TRY IT –
I need all the entries repeated exactly as written.

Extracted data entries
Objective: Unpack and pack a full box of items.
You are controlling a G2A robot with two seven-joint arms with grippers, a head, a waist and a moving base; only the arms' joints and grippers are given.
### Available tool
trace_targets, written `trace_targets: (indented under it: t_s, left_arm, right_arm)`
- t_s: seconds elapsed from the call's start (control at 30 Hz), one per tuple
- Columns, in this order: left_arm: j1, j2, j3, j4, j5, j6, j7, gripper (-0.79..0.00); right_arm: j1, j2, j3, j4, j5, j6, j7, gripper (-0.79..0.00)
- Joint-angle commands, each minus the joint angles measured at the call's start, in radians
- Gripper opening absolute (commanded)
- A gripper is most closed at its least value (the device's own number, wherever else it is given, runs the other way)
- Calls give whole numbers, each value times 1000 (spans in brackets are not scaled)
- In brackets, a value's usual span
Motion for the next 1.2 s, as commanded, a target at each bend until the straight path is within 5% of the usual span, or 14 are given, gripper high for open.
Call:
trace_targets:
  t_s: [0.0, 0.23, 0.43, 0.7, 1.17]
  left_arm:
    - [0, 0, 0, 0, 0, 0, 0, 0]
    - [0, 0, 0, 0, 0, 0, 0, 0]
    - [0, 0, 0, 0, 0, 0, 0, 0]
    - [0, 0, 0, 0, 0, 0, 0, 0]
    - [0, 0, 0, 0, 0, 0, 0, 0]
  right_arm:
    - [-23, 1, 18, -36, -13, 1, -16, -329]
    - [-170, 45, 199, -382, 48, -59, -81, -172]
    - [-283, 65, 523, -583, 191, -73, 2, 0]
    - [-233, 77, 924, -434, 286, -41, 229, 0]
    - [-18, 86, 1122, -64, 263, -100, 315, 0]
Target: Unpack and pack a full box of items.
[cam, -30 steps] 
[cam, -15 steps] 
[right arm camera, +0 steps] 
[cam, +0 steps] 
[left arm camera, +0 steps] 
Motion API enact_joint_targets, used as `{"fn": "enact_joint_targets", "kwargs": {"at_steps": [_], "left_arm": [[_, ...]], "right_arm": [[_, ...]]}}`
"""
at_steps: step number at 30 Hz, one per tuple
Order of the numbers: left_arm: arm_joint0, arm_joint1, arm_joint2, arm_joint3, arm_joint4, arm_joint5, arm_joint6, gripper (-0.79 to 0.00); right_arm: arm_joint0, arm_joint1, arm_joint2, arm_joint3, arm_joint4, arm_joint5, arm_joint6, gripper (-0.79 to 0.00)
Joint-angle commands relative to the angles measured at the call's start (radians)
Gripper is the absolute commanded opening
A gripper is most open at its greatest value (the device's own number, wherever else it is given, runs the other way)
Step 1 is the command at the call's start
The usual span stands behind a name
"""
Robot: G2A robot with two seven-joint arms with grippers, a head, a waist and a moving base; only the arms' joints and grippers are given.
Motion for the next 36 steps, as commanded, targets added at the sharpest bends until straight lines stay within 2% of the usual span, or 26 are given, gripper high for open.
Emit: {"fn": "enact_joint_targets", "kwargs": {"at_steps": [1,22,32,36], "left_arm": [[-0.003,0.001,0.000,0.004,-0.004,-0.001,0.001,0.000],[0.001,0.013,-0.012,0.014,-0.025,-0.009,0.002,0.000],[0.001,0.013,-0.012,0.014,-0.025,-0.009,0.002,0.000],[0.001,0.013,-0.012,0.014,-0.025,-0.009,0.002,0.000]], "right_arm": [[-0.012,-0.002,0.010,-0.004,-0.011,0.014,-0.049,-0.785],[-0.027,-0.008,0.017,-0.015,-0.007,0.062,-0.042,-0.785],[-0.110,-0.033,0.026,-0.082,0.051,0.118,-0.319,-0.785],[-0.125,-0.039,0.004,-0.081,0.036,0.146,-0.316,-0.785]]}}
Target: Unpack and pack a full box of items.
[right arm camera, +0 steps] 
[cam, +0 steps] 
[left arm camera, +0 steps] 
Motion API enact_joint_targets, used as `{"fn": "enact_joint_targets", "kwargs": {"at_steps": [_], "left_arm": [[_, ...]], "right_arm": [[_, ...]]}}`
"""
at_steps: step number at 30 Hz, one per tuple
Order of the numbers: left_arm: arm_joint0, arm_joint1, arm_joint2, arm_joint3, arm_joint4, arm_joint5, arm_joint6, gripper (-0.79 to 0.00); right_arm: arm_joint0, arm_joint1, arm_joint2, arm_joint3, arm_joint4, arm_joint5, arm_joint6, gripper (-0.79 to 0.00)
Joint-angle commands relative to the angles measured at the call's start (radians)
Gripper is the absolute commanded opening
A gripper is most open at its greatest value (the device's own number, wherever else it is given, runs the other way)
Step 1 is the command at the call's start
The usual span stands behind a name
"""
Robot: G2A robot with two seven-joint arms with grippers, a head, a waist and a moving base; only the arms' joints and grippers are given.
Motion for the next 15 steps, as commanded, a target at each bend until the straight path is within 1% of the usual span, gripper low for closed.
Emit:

WRITTEN SOLUTION –
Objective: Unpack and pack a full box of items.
You are controlling a G2A robot with two seven-joint arms with grippers, a head, a waist and a moving base; only the arms' joints and grippers are given.
### Available tool
trace_targets, written `trace_targets: (indented under it: t_s, left_arm, right_arm)`
- t_s: seconds elapsed from the call's start (control at 30 Hz), one per tuple
- Columns, in this order: left_arm: j1, j2, j3, j4, j5, j6, j7, gripper (-0.79..0.00); right_arm: j1, j2, j3, j4, j5, j6, j7, gripper (-0.79..0.00)
- Joint-angle commands, each minus the joint angles measured at the call's start, in radians
- Gripper opening absolute (commanded)
- A gripper is most closed at its least value (the device's own number, wherever else it is given, runs the other way)
- Calls give whole numbers, each value times 1000 (spans in brackets are not scaled)
- In brackets, a value's usual span
Motion for the next 1.2 s, as commanded, a target at each bend until the straight path is within 5% of the usual span, or 14 are given, gripper high for open.
Call:
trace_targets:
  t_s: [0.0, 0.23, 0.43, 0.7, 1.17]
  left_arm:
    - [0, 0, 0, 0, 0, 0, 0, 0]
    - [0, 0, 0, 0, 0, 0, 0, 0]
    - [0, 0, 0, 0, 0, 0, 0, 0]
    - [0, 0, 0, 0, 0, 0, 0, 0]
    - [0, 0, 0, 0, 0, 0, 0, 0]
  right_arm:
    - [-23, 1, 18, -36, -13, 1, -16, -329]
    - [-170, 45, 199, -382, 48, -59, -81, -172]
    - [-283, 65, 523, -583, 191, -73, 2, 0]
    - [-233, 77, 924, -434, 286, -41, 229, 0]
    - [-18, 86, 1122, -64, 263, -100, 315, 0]
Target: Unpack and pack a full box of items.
[cam, -30 steps] 
[cam, -15 steps] 
[right arm camera, +0 steps] 
[cam, +0 steps] 
[left arm camera, +0 steps] 
Motion API enact_joint_targets, used as `{"fn": "enact_joint_targets", "kwargs": {"at_steps": [_], "left_arm": [[_, ...]], "right_arm": [[_, ...]]}}`
"""
at_steps: step number at 30 Hz, one per tuple
Order of the numbers: left_arm: arm_joint0, arm_joint1, arm_joint2, arm_joint3, arm_joint4, arm_joint5, arm_joint6, gripper (-0.79 to 0.00); right_arm: arm_joint0, arm_joint1, arm_joint2, arm_joint3, arm_joint4, arm_joint5, arm_joint6, gripper (-0.79 to 0.00)
Joint-angle commands relative to the angles measured at the call's start (radians)
Gripper is the absolute commanded opening
A gripper is most open at its greatest value (the device's own number, wherever else it is given, runs the other way)
Step 1 is the command at the call's start
The usual span stands behind a name
"""
Robot: G2A robot with two seven-joint arms with grippers, a head, a waist and a moving base; only the arms' joints and grippers are given.
Motion for the next 36 steps, as commanded, targets added at the sharpest bends until straight lines stay within 2% of the usual span, or 26 are given, gripper high for open.
Emit: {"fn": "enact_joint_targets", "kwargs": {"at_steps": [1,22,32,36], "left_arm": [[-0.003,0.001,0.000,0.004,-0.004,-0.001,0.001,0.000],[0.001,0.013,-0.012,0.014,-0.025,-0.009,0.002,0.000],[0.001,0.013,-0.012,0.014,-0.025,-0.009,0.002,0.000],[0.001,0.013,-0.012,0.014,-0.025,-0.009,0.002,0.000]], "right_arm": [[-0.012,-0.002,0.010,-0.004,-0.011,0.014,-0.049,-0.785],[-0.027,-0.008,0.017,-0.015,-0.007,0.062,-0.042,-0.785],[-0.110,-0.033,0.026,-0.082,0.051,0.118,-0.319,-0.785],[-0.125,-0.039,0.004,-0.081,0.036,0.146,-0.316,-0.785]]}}
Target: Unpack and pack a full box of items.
[right arm camera, +0 steps] 
[cam, +0 steps] 
[left arm camera, +0 steps] 
Motion API enact_joint_targets, used as `{"fn": "enact_joint_targets", "kwargs": {"at_steps": [_], "left_arm": [[_, ...]], "right_arm": [[_, ...]]}}`
"""
at_steps: step number at 30 Hz, one per tuple
Order of the numbers: left_arm: arm_joint0, arm_joint1, arm_joint2, arm_joint3, arm_joint4, arm_joint5, arm_joint6, gripper (-0.79 to 0.00); right_arm: arm_joint0, arm_joint1, arm_joint2, arm_joint3, arm_joint4, arm_joint5, arm_joint6, gripper (-0.79 to 0.00)
Joint-angle commands relative to the angles measured at the call's start (radians)
Gripper is the absolute commanded opening
A gripper is most open at its greatest value (the device's own number, wherever else it is given, runs the other way)
Step 1 is the command at the call's start
The usual span stands behind a name
"""
Robot: G2A robot with two seven-joint arms with grippers, a head, a waist and a moving base; only the arms' joints and grippers are given.
Motion for the next 15 steps, as commanded, a target at each bend until the straight path is within 1% of the usual span, gripper low for closed.
Emit:

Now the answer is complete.